● **What is required**
How many lines of the listing below contain the word "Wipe"? Reply with that number alone.

● **Provided information**
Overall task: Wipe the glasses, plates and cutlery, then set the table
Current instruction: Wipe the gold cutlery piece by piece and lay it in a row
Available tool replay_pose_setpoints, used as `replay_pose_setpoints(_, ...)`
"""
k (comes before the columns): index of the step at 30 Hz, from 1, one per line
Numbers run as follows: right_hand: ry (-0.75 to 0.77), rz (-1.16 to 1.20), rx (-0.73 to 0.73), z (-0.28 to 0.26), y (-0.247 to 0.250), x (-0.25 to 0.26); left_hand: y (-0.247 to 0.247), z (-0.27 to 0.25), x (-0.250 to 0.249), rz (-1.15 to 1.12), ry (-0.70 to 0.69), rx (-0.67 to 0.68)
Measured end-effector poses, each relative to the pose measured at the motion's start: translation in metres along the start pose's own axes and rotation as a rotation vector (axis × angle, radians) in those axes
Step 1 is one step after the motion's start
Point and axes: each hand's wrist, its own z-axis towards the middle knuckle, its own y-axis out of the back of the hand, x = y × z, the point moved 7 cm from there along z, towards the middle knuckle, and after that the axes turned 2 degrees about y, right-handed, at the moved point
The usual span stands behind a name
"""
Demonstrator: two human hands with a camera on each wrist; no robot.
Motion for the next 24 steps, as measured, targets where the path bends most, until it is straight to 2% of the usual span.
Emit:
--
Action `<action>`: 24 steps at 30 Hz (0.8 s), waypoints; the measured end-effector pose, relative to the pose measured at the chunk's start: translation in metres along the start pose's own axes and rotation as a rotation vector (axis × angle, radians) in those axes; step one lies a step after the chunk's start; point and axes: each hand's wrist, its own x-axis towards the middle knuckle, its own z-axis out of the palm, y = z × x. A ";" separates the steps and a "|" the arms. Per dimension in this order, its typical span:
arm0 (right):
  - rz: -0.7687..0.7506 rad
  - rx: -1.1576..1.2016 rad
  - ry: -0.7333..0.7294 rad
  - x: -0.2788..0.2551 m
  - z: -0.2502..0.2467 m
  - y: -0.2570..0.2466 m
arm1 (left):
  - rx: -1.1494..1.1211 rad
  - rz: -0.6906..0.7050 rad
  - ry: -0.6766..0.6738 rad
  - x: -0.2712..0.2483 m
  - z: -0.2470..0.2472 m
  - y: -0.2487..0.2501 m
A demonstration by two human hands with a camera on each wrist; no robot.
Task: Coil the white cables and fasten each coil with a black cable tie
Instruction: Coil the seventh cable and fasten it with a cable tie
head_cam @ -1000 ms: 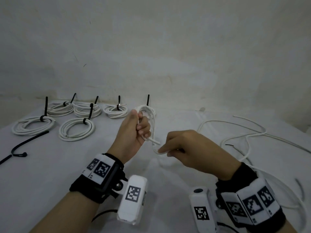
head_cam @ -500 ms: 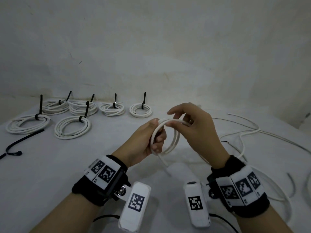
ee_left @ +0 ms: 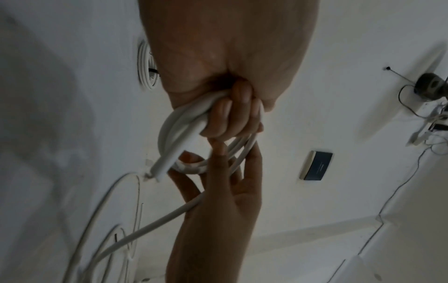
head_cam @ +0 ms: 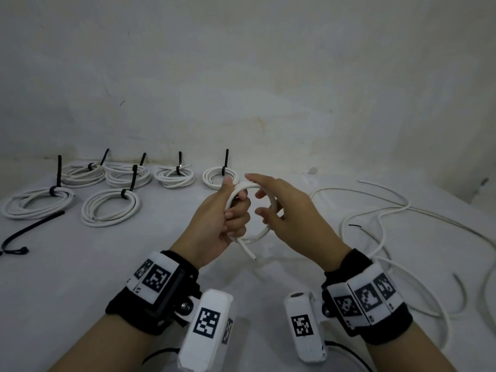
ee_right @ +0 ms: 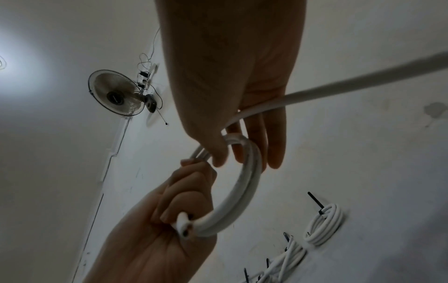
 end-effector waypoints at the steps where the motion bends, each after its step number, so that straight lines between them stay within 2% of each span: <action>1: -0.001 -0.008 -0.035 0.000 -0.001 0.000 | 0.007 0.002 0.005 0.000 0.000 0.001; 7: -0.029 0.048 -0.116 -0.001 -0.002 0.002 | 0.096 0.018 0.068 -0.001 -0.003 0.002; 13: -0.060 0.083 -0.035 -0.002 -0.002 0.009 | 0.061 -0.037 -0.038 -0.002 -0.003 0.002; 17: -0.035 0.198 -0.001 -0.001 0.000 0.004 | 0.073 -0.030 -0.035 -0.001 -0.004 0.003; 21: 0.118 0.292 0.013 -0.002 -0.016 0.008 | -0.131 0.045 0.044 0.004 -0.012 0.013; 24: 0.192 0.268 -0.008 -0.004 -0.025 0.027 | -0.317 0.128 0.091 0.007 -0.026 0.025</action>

● **Answer to this exercise**
2